Stratasys is working with Phoenix Analysis & Design Technologies, or PADT, to jointly help Lockheed Martin Space supply 3D printed parts for NASA’s Orion deep-space spacecraft.
The Orion spacecraft leverages a variant of new Stratasys Antero 800NA to build an intricately-connected 3D printed docking hatch door
The project will use materials developed by Stratasys including the proven Ultem 9085 and an ESD variant of the new Antero 800NA. This is a thermoplastic material based on Polyetherketoneketone (PEKK) offering high performance mechanical, chemical, and thermal properties. This particular version uses electro-static dissipative (ESD) functionality to meet NASA’s requirements for 3D printed parts in deep space, which include heat and chemical resistance, along with the ability to withstand high mechanical loads. These materials make additive manufacturing a feasible option and help to keep the costs of the parts under control.

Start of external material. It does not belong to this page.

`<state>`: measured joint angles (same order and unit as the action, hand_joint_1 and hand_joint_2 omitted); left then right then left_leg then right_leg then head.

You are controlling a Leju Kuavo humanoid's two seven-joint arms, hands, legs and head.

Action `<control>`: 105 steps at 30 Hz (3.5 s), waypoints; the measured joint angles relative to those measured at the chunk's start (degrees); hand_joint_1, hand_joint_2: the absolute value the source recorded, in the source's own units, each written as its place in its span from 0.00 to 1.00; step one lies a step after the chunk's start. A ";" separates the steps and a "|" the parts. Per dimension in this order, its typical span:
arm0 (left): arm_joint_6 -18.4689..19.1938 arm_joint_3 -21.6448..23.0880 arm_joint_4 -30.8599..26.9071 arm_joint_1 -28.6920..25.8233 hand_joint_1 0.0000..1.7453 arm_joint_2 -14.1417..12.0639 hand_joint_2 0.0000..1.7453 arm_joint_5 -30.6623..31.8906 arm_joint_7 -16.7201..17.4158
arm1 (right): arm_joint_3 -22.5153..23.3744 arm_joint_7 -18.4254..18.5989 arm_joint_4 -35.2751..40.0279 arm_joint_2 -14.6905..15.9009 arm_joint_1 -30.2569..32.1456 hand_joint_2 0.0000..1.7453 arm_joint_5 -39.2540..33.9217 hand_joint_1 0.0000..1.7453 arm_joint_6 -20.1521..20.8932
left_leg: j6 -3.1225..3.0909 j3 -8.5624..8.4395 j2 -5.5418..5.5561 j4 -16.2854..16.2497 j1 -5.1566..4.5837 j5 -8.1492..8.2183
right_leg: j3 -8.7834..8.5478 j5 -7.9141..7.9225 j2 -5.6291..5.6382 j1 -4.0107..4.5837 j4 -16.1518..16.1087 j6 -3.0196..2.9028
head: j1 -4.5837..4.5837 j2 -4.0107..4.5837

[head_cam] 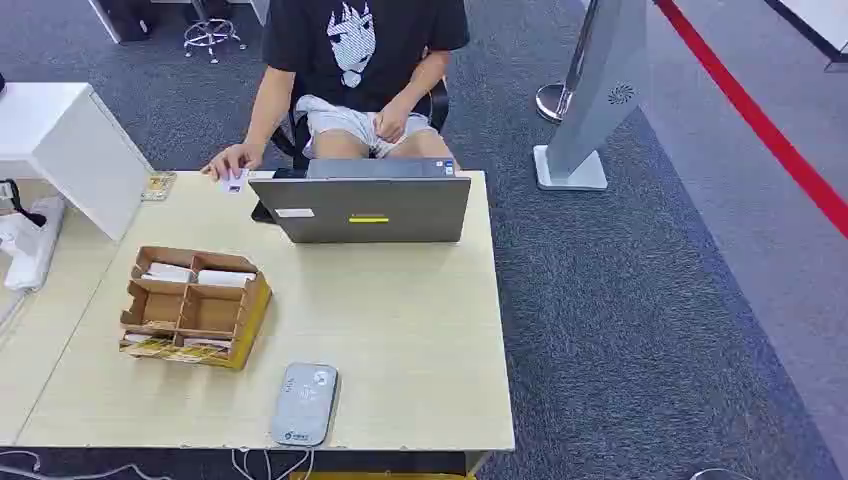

Scott Sevcik, vice president of Manufacturing at Stratasys, commented: “The demands of space travel require extremely high performance materials and the most rigorous manufacturing processes in the industry. Part integrity and repeatability are essential and must pass NASA’s demanding testing and validation process.”
NASA has developed the Orion spacecraft to send astronauts to the Moon and beyond. The next test flight, dubbed Exploration Mission-1 (EM-1), will use the powerful Space Launch System or SLS rocket and involves flying an unmanned Orion thousands of miles beyond the Moon during an approximately three week mission. This will be followed by the EM-2 flight, a manned mission designed to prepare for increasingly complex missions in deep space. This mission will use more than 100 3D printed production parts on board, produced at Lockheed Martin’s Additive Manufacturing Lab in conjunction with PADT, using the Stratasys materials.
Brian Kaplun, Manager of Additive Manufacturing at Lockheed Martin Space. “We’re not just creating parts, we’re reshaping our production strategy to make spacecraft more affordable and faster to produce.”